• [Aim of the exercise]
Pictures in the records below are skipped; the rest is copied exactly.

• [Supplied material]
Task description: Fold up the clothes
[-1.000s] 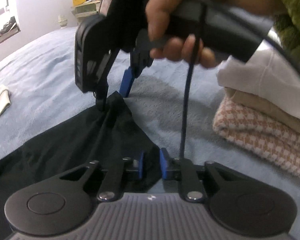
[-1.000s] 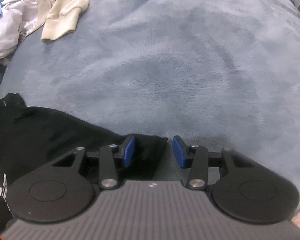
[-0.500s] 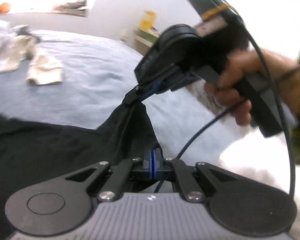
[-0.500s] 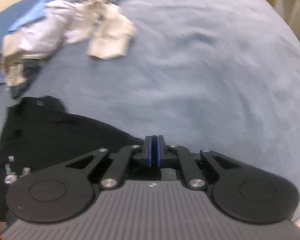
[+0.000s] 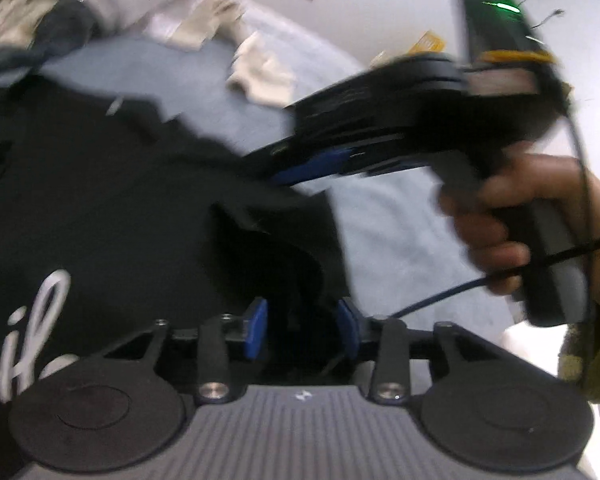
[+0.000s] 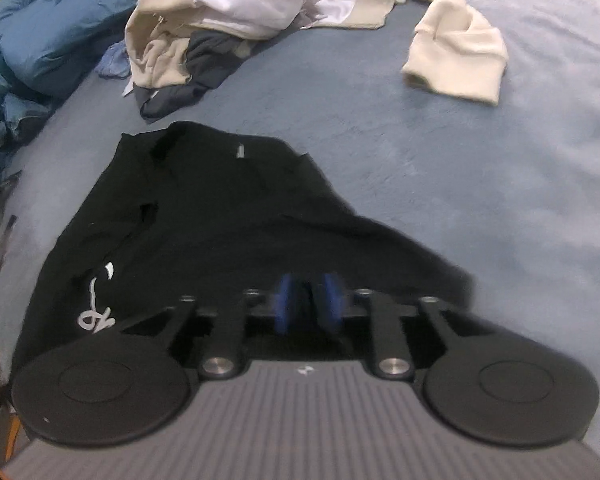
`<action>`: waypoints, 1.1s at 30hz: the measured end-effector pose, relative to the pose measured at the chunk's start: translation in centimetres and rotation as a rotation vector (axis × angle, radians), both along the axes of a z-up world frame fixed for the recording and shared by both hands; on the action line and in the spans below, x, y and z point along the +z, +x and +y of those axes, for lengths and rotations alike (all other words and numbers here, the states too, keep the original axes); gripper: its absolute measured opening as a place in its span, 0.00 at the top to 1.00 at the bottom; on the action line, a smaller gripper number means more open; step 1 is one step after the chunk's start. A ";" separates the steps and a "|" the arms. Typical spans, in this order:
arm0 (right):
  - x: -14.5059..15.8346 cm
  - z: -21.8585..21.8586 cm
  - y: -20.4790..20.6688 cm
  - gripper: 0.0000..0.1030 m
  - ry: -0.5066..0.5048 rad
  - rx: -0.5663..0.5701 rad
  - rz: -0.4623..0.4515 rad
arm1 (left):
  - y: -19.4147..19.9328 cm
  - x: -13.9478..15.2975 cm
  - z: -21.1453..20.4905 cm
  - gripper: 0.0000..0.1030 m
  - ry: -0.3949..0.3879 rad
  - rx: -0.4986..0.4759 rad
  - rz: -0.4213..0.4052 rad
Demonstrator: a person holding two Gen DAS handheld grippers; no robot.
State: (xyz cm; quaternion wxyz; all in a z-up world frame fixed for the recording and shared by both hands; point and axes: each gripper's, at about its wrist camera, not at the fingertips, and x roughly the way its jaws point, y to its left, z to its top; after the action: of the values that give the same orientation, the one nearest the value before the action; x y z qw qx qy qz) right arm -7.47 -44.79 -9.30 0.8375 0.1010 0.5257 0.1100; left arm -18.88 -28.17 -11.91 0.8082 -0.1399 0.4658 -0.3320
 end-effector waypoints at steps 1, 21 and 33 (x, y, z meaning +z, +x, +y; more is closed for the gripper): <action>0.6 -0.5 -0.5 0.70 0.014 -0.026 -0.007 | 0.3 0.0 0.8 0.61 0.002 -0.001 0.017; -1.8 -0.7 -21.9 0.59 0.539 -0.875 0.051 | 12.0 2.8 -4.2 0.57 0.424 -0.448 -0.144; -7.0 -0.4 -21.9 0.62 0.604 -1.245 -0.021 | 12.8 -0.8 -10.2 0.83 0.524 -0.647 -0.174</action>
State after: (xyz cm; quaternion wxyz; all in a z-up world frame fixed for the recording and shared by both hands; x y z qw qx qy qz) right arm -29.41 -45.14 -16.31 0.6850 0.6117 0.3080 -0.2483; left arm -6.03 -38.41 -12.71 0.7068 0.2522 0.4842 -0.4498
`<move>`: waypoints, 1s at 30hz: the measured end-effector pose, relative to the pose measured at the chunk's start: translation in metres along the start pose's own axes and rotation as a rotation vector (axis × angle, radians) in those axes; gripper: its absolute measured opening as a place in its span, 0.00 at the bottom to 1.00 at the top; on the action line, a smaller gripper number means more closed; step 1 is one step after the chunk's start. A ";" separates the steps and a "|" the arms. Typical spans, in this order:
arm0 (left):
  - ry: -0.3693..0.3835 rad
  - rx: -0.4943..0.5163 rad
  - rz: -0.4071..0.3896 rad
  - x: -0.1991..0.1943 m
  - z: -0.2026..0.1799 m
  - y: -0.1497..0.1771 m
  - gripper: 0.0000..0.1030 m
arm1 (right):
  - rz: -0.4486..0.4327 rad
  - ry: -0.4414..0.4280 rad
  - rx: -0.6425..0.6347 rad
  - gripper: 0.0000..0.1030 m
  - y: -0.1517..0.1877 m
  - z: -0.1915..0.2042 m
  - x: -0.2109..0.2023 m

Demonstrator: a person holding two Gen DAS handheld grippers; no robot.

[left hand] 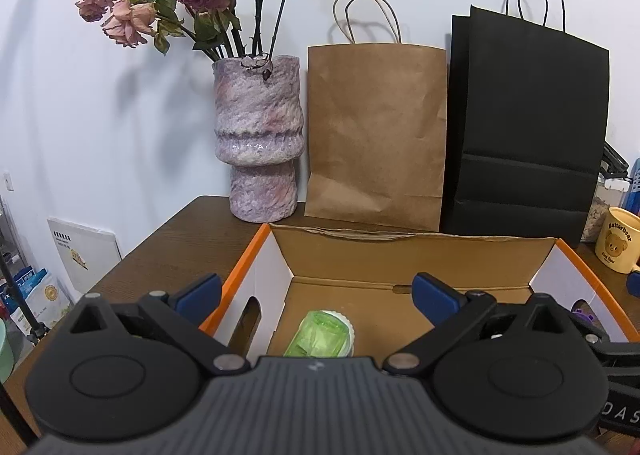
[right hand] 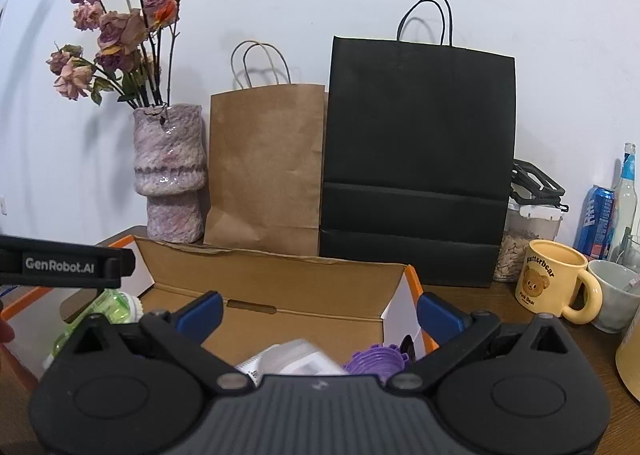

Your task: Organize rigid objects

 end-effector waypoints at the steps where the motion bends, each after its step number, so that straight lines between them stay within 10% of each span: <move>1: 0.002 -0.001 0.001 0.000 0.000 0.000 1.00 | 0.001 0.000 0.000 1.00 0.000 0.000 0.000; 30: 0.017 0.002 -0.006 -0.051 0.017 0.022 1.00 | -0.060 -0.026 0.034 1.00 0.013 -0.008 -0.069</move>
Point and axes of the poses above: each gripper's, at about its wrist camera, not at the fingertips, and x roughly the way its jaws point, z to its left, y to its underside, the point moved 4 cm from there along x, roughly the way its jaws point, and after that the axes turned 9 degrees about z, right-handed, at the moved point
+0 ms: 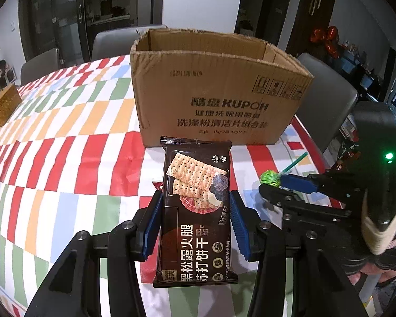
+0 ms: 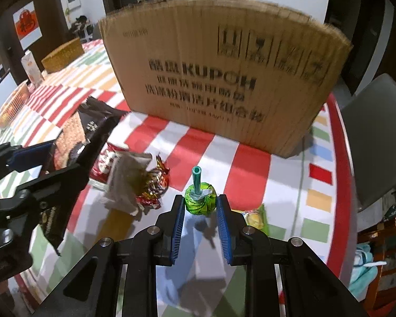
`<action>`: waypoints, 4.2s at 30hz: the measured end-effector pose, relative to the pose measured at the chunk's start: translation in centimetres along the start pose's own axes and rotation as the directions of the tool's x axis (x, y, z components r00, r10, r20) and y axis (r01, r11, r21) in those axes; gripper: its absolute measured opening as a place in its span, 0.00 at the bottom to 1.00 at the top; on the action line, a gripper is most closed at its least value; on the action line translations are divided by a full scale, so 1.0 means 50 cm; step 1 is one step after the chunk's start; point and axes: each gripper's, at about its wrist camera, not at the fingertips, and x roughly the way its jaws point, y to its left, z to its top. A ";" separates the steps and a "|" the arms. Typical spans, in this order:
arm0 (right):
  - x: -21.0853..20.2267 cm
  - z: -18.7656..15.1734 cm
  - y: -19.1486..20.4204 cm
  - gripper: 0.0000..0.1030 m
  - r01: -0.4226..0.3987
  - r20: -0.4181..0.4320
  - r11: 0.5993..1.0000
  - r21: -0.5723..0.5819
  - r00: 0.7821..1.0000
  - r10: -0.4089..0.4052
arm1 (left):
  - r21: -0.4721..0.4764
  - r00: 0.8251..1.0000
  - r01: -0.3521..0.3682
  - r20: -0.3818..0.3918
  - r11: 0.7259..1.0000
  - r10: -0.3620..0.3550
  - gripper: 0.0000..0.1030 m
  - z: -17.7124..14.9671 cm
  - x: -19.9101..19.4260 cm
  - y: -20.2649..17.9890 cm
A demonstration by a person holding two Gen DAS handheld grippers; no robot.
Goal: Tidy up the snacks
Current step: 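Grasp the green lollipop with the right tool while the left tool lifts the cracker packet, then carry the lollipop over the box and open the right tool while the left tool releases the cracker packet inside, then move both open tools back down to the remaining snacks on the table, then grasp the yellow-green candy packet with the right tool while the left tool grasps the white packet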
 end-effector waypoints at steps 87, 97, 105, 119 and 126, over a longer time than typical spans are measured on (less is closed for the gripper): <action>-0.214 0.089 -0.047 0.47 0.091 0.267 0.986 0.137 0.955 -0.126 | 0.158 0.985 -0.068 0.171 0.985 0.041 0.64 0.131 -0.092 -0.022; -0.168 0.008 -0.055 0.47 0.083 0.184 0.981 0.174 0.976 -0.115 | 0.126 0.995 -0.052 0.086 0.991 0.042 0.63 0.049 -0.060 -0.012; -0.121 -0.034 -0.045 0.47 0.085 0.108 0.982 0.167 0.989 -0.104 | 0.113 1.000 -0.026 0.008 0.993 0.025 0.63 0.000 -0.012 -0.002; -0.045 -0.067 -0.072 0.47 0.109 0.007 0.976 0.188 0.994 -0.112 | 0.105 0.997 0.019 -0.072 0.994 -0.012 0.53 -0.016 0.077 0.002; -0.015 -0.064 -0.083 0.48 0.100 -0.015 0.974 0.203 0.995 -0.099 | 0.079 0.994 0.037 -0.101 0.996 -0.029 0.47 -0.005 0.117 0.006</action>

• [Response]
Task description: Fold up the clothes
[-1.000s] 
[-1.000s] 
[-0.500s] 
[-0.500s] 
[+0.000s] 
[+0.000s] 
`<action>`: waypoints, 1.1s at 30hz: the measured end-effector pose, relative to the pose measured at the chunk's start: translation in centimetres and rotation as a rotation vector (axis × angle, radians), both along the axes of a z-up world frame fixed for the recording and shared by both hands; on the action line and in the spans below, x, y and z point along the +z, +x and +y of those axes, for lengths and rotations alike (all other words and numbers here, the states too, keep the original axes); gripper: its absolute measured opening as a place in its span, 0.00 at the top to 1.00 at the bottom; on the action line, a smaller gripper number means more open; step 1 is one step after the chunk's start. A ";" separates the steps and a "|" the arms. Typical spans, in this order:
arm0 (right):
  - x: -14.5059..15.8346 cm
  - z: -21.8585..21.8586 cm
  - y: -20.4790..20.6688 cm
  - gripper: 0.0000..0.1030 m
  - ry: -0.5066..0.5048 rad
  - rx: -0.5663..0.5701 rad
  - rz: -0.4623..0.4515 rad
arm1 (left):
  - y: -19.4147..19.9328 cm
  - x: -13.9478..15.2975 cm
  - z: -21.1453..20.4905 cm
  - gripper: 0.0000..0.1030 m
  - ry: -0.3949..0.3879 rad
  - rx: -0.4986..0.4759 rad
  - rz: -0.4213..0.4052 rad
Demonstrator: a person holding two Gen DAS handheld grippers; no robot.
State: (xyz cm; quaternion wxyz; all in a z-up world frame fixed for the recording and shared by both hands; point and axes: each gripper's, at about its wrist camera, not at the fingertips, and x roughly the way its jaws point, y to its left, z to its top; after the action: of the values that give the same orientation, the one nearest the value before the action; x y z qw qx qy qz) right arm -7.47 -44.79 -9.30 0.8375 0.1010 0.5257 0.1100; left arm -18.88 -28.17 -11.91 0.8082 -0.1399 0.4658 -0.3320
 end-effector waypoints at steps 1, 21 and 33 (x, y, z meaning +z, +x, +y; more is closed for the gripper): <action>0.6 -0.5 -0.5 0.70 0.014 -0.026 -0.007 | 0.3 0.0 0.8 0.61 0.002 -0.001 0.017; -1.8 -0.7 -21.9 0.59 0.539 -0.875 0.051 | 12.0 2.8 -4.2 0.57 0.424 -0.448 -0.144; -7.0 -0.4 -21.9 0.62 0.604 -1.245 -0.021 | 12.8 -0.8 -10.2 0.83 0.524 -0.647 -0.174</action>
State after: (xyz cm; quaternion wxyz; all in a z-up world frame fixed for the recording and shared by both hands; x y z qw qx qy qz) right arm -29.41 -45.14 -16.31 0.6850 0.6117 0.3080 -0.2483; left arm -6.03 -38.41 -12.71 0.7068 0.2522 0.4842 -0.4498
`<move>`: waypoints, 1s at 30hz: the measured end-effector pose, relative to the pose measured at the chunk's start: translation in metres along the start pose's own axes and rotation as a rotation vector (axis × angle, radians) in those axes; gripper: its absolute measured opening as a place in its span, 0.00 at the bottom to 1.00 at the top; on the action line, a smaller gripper number means more closed; step 1 is one step after the chunk's start. A ";" separates the steps and a "|" the arms. Typical spans, in this order:
arm0 (left):
  - ry: -0.3693..0.3835 rad
  - rx: -0.4943..0.5163 rad
  - rz: -0.4071..0.3896 rad
  - x: -0.1991..0.1943 m
  - z: -0.2026..0.1799 m
  - y: -0.1497..0.1771 m
  - gripper: 0.0000..0.1030 m
arm1 (right):
  - rz: -0.4486..0.4327 rad
  - ry: -0.4414..0.4280 rad
  - rx: -0.6425..0.6347 rad
  - gripper: 0.0000..0.1030 m
  - y: -0.1517..0.1877 m
  - z: -0.1915..0.2042 m
  - x: -0.2109..0.2023 m

Demonstrator: a person holding two Gen DAS handheld grippers; no robot.

[left hand] 
[right hand] 

Your task: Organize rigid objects

 end-effector waypoints at the steps where the motion bends, each after its step number, so that straight lines between them stay within 10% of each span: <move>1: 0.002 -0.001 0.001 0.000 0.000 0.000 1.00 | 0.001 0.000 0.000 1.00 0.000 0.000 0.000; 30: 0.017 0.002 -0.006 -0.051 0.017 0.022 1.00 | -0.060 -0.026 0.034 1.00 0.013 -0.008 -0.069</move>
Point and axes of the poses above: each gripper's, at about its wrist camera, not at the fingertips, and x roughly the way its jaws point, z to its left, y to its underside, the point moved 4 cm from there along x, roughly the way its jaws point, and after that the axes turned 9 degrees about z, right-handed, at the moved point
+0 ms: 
+0 ms: 
`<action>`: waypoints, 4.2s at 30hz: the measured end-effector pose, relative to the pose measured at the chunk's start: translation in centimetres along the start pose's own axes and rotation as the directions of the tool's x axis (x, y, z components r00, r10, r20) and y axis (r01, r11, r21) in those axes; gripper: its absolute measured opening as a place in its span, 0.00 at the bottom to 1.00 at the top; on the action line, a gripper is most closed at its least value; on the action line translations are divided by a full scale, so 1.0 means 50 cm; step 1 is one step after the chunk's start; point and axes: each gripper's, at about its wrist camera, not at the fingertips, and x roughly the way its jaws point, y to its left, z to its top. A ";" separates the steps and a "|" the arms. Typical spans, in this order:
arm0 (right):
  - x: -21.0853..20.2267 cm
  - z: -18.7656..15.1734 cm
  - y: -19.1486..20.4204 cm
  - gripper: 0.0000..0.1030 m
  - r01: -0.4226..0.3987
  - r20: -0.4181..0.4320
  - r11: 0.5993..1.0000
  - r21: -0.5723..0.5819
  - r00: 0.7821..1.0000
  - r10: -0.4089..0.4052
arm1 (left):
  - r21: -0.4721..0.4764
  - r00: 0.8251..1.0000
  - r01: -0.3521..0.3682
  - r20: -0.3818..0.3918
  - r11: 0.7259..1.0000
  - r10: -0.3620..0.3550
  - gripper: 0.0000..0.1030 m
  - z: -17.7124..14.9671 cm
  - x: -19.9101..19.4260 cm
  - y: -20.2649..17.9890 cm
A demonstration by a person holding two Gen DAS handheld grippers; no robot.
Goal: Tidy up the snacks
Current step: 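Grasp the green lollipop with the right tool while the left tool lifts the cracker packet, then carry the lollipop over the box and open the right tool while the left tool releases the cracker packet inside, then move both open tools back down to the remaining snacks on the table, then grasp the yellow-green candy packet with the right tool while the left tool grasps the white packet
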 end-effector waypoints at steps 87, 97, 105, 119 and 126, over a longer time than typical spans are measured on (less is closed for the gripper): <action>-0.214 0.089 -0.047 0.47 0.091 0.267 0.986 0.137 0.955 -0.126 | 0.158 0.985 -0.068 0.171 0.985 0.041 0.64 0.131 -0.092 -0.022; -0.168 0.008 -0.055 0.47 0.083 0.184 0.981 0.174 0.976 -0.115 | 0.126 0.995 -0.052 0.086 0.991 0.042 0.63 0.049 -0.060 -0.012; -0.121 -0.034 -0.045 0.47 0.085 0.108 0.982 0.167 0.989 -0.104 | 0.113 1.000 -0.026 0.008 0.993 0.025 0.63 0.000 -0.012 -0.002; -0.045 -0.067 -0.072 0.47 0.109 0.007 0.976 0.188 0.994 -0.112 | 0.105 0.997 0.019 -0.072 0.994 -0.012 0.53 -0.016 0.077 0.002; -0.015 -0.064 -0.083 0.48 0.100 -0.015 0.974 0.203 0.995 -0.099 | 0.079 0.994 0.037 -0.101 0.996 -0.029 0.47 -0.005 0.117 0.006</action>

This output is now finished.